If you are looking for the ultimate "all-in-one" soundbar system the Yamaha YHT-S400 is a great solution. It features a slim sound bar to fit in those tight spaces under your flat panel television and the subwoofer is combined in the receiver/amplifier unit! I was skeptical for a while but judging by the reviews, people seem very satisfied. I think this was a very clever move for Yamaha.


----------



## Moonfly

Another option for people interested in sound bars is something like a Budget AVR (which offers improved connectivity) and the go 3.1 by using something like the MA RoneHD and add in a sub somewhere you can fit it. Not quite as compact as just a sound bar, but improves sq and wont take up that much more room as well as increasing option in the system.

Jut something else to throw in the mix, and you could even add surrounds at a later date if you wanted that way, again choosing very compact speakers and wall mounting them.


----------



## Matteo

I have a soundbar in my bedroom. I did it for aesthetic reasons and lack of space. I don't watch a ton of TV or movies in there, but when I do, the soundbar is very adequate. I also have a set of surrounds in the ceiling which I don't have hooked up yet. The sound bar could use a subwoofer too, but just one more thing on my list to do. I think the bar looks cool and has great sound. 

matteo


----------



## recruit

For bedroom set ups and people who are very minimalistic they are the perfect choice apart from in walls, but that includes running cabling through walls, the new Pioneer Soundbar even has bluetooth for it's connection to the sub so no cables required, pretty cool in fact, I did hear it in the shop and it did not sound too bad at all !


----------



## lsiberian

I'd just get a stereo setup.


----------



## gsmollin

dannieboiz said:


> I'm thinking of getting a soundbar for my bedroom for the simplicity, does anyone have experience with them? Are they have way decent?

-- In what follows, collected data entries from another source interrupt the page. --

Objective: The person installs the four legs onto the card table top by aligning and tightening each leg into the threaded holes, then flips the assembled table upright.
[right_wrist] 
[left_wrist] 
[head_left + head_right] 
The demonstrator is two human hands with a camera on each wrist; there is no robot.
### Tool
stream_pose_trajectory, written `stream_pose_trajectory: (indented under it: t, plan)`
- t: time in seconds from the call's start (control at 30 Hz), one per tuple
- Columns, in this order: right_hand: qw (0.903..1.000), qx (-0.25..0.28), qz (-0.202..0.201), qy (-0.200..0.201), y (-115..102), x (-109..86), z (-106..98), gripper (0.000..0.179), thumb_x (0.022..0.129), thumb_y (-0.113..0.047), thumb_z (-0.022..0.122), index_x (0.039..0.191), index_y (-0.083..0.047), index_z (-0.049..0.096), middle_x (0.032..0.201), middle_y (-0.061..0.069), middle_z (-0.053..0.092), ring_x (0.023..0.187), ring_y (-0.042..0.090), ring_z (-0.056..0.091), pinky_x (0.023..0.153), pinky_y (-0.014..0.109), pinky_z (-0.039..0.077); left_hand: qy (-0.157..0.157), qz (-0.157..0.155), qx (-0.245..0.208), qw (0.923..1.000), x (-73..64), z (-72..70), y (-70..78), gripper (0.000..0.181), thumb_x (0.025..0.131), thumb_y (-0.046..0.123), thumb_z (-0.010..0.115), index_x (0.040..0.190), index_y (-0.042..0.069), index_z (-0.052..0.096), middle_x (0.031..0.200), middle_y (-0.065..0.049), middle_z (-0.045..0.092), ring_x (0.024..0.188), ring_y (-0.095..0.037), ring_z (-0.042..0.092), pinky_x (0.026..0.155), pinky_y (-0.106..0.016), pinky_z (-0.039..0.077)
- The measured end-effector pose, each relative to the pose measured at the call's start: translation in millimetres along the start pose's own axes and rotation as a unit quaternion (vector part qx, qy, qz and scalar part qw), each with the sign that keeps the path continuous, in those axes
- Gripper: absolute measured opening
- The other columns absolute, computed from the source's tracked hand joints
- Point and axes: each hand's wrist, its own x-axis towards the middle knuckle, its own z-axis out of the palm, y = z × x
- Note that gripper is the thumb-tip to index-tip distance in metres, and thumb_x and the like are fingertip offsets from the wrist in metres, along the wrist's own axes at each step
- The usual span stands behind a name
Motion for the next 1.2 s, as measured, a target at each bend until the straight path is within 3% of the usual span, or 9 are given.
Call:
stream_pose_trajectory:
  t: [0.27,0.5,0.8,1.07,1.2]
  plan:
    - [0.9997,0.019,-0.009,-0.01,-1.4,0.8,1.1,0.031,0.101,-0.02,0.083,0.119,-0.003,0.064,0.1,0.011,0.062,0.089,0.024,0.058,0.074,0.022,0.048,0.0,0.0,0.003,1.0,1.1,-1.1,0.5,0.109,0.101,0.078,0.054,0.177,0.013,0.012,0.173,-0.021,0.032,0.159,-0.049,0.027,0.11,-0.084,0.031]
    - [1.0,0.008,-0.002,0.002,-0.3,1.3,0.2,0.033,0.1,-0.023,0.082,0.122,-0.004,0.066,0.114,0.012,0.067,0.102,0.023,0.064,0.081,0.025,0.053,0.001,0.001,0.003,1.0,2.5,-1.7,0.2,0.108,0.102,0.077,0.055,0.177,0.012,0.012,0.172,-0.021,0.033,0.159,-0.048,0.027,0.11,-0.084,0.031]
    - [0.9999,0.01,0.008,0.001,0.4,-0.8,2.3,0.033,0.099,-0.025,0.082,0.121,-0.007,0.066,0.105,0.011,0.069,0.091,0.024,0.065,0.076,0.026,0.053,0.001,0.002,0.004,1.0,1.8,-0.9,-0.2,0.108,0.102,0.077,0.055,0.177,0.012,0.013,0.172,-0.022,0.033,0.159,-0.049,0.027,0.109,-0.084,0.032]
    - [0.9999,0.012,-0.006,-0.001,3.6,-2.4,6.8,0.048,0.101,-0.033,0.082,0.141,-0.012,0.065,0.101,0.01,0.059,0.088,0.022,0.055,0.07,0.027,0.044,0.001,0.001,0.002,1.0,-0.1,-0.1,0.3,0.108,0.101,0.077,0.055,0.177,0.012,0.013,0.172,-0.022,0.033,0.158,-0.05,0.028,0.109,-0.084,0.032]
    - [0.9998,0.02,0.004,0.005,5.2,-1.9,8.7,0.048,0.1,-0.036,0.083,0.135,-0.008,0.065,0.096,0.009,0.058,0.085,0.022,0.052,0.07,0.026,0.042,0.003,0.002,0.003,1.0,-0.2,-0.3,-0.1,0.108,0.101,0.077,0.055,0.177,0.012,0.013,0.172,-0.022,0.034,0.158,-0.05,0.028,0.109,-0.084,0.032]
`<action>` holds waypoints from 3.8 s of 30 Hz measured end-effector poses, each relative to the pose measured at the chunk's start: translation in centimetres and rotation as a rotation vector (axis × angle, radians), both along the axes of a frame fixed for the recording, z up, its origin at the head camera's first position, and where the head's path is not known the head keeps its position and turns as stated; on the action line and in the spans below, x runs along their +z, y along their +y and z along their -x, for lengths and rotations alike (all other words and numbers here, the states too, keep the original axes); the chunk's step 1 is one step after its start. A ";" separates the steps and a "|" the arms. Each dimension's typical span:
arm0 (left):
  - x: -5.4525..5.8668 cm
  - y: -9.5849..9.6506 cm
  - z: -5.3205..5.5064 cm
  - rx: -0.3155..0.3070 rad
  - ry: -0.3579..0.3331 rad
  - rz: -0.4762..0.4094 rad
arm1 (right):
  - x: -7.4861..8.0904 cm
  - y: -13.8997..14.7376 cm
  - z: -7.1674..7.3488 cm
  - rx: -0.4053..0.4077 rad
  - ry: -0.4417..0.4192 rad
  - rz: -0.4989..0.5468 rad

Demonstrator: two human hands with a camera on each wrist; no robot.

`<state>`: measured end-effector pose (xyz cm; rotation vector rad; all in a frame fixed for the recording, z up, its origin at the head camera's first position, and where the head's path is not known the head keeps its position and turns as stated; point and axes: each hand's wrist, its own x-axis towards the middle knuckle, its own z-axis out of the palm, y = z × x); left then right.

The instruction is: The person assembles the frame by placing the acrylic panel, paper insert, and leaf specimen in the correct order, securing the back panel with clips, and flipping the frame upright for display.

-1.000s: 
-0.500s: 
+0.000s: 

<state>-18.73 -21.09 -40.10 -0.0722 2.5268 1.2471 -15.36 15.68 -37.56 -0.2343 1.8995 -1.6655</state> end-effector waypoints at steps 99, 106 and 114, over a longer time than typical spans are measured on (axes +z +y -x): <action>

In MHO, they are half-way decent. Unfortunately, the half part that is missing is the surround part. Face it, the surround sound is coming from the front. Even when you delay it, and adjust the phase response so it has a diffuse and directionless quality, such as a reverberant field, it doesn't sound like a surround field. 

It ends up being a lifestyle decision. If you don't want to run surround speakers, then you should consider soundbars, but you absoultely should audition them, or buy from a vendor with a good return policy. The latter choice may be better because sound bars are pretty sensitive to your listening room and the setup details.


----------